I was very excited to read this book. The synopsis drew me in straight away. Everything seemed to be perfect in terms of plot, context and characters. Unfortunately after reading it, all that was left was an immense feeling of disappointment mixed with a hint of confusion.
Here’s a brief synopsis –
A man defies the French revolutionaries by rescuing scores of aristocrats from the blade of the guillotine. He goes by the name ‘The Scarlet Pimpernel’. But the ruthless French agent, Chauvelin is determined to hunt him down and expose his true identity.
One of the most important aspects in any book has to be the characters and their development as the story progresses. I’ve continuously found that the books that disappoint me the most are the ones that contain little to none character development. Regretfully, this was one of those books. Absolutely none of the characters had been properly fleshed out nor showed any development as the story progressed.
“It was asserted that these escapes were organised by a band of Englishmen, whose daring seemed to be unparalleled, and who, from sheer desire to meddle in what did not concern them, spent their spare time in snatching away lawful victims destined for Madame la Guillotine.”
I was absolutely delighted when Marguerite was introduced as ‘the wittiest woman in all of Europe’. This to me suggested intelligence, which is one quality I really admire in a character. And not only this but she was female which just added to my delight. I’m not going to lie but I was rather excited that there was a powerful intelligent female character in the story, especially given that it was written during a time when women were considered nothing more than the fairer sex. However, my delight was rather short lived when it came apparent that Marguerite did absolutely zilch to further the plot after a few chapters. What had happened to her intelligence and wits beyond this point is a complete mystery.

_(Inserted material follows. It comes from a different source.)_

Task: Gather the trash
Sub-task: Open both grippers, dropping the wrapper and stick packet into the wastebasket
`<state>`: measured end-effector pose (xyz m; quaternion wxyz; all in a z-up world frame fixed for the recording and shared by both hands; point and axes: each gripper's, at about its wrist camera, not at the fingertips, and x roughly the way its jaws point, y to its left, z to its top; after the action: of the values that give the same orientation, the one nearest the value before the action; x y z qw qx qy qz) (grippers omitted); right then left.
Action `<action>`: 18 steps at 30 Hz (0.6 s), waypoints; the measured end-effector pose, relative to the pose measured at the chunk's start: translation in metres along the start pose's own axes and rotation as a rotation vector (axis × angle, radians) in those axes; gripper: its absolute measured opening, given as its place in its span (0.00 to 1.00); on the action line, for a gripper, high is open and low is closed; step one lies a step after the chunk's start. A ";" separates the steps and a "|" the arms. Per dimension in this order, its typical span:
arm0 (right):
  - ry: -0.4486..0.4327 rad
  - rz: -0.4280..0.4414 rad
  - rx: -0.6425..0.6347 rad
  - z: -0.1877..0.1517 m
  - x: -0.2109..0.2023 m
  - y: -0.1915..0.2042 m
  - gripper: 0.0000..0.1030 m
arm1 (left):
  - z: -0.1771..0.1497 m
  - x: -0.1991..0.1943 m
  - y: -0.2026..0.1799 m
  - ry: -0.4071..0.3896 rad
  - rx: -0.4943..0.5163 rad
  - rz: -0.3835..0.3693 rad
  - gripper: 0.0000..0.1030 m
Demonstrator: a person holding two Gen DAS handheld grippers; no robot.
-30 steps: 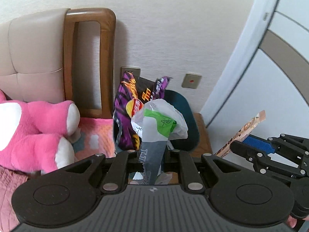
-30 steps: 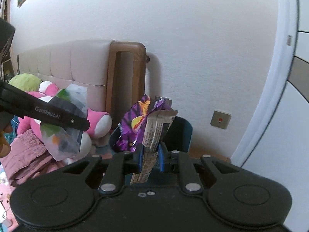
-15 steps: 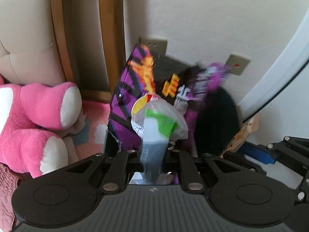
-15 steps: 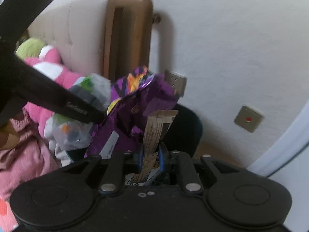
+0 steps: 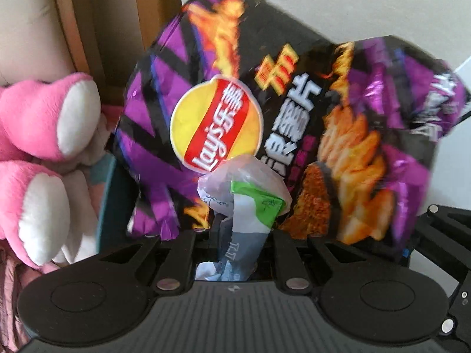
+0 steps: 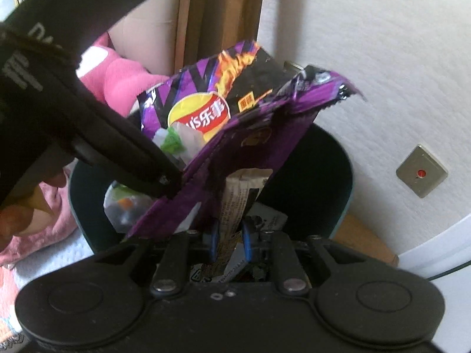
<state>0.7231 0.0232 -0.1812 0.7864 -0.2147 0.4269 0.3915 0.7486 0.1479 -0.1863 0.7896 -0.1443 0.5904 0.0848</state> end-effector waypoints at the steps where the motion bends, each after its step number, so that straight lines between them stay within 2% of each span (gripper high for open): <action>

The plot moved at a good pace. Despite this, it felt like nothing had really happened. This was probably because the narration followed Marguerite all the way through, and her role gradually decreased as she soon became a spectator to the action and then a typical helpless damsel in distress. It would have been amazing to have the narration follow both Marguerite and Percy – especially because so little is seen of the latter.

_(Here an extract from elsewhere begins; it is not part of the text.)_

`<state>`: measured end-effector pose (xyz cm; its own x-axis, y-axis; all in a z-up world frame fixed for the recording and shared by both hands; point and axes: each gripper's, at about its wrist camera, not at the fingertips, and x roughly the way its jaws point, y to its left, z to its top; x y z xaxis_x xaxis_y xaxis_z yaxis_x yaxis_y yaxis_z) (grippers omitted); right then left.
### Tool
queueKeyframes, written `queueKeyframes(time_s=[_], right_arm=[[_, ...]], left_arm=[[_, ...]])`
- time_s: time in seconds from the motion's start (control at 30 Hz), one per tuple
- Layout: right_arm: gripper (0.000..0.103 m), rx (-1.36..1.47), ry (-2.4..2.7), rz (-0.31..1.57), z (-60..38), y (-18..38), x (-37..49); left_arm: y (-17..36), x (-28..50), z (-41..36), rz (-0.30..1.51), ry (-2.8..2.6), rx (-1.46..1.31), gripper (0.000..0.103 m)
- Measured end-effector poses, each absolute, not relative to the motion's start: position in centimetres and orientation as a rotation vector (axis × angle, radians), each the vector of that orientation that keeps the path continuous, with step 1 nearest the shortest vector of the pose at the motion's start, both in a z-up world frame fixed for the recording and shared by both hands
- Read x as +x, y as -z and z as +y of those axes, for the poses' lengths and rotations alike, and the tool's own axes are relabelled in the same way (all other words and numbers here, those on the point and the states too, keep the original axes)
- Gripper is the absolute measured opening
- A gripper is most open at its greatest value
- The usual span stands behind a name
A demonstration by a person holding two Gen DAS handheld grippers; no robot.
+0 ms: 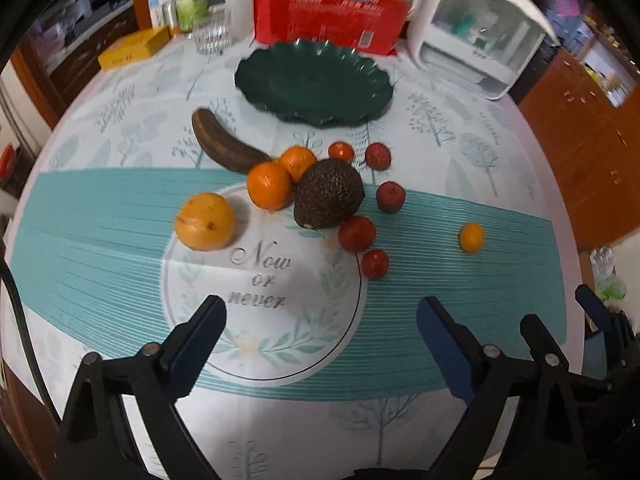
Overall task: Organize fruits
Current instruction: 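Lower the left tool to a red cherry tomato while the right tool reaches a small orange, then close the left tool on the cherry tomato while the right tool grasps the small orange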
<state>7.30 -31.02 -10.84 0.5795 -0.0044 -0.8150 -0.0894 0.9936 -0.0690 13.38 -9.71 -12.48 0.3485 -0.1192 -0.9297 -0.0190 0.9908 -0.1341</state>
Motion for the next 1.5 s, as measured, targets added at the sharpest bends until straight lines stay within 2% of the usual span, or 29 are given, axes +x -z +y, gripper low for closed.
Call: queueKeyframes(time_s=[0.27,0.37,0.63,0.83,0.97,1.0,1.03,1.17,1.3,1.43,1.5], right_arm=[[0.087,-0.200,-0.181,0.911,-31.9,14.5,10.9],[0.085,-0.243,-0.223,0.879,-31.8,15.7,11.7],[0.072,-0.248,-0.284,0.911,-31.9,18.9,13.9],[0.068,-0.225,-0.307,0.937,-32.0,20.3,15.0],[0.067,-0.213,-0.332,0.950,-32.1,21.0,15.7],[0.067,-0.212,-0.334,0.953,-32.1,21.0,15.7],[0.066,-0.206,-0.338,0.958,-32.1,21.2,15.9],[0.059,-0.195,-0.352,0.962,-31.9,21.3,16.0],[0.054,-0.194,-0.354,0.960,-31.7,21.3,16.1],[0.038,-0.194,-0.340,0.958,-31.7,21.1,16.1],[0.035,-0.192,-0.337,0.961,-31.8,21.1,16.2]], left_arm=[[16.6,16.3,-12.5,1.316,0.036,-0.164,0.078],[17.7,17.3,-13.7,1.348,0.027,-0.162,0.075],[20.9,19.2,-15.9,1.415,0.000,-0.190,0.061],[22.0,19.9,-16.6,1.421,-0.027,-0.224,0.049],[22.2,20.3,-16.8,1.405,-0.039,-0.242,0.048],[22.2,20.5,-16.8,1.400,-0.040,-0.242,0.045],[22.2,20.6,-16.8,1.399,-0.040,-0.244,0.038],[22.0,20.6,-16.6,1.399,-0.046,-0.252,0.027],[22.2,20.9,-16.5,1.397,-0.039,-0.264,0.025],[22.3,20.8,-16.1,1.391,-0.028,-0.275,0.024],[22.3,20.7,-16.0,1.389,-0.021,-0.277,0.024]])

“He was calmly eating his soup, laughing with pleasant good-humour, as if he had come all the way to Calais for the express purpose of enjoying supper at this filthy inn, in the company of his arch-enemy.”
Another aspect that bothered me was the lack of sword fighting and swashbuckling. I expected there to be some intense scenes, but these never appeared. This was probably my own fault as I clearly had misinterpreted the genre of the book altogether – it turned out more to be a romance as opposed to the adventure I had expected. I also noticed that despite the backdrop of the Reign of Terror, there wasn’t a sense of imminent danger. Whilst reading it, my heart wasn’t racing nor was I holding my breath.
There was one brilliant scene towards the middle to end of the book that I found myself chuckling at. The comedy was on point, and there was an undercurrent of tension. Yet this was not enough to save the book as a whole.
Overall, I was incredibly disheartened after I finished reading this book. To be honest, it seemed a little pointless. Although I couldn’t fault the actual writing itself, the plot combined with the characters just didn’t work for me.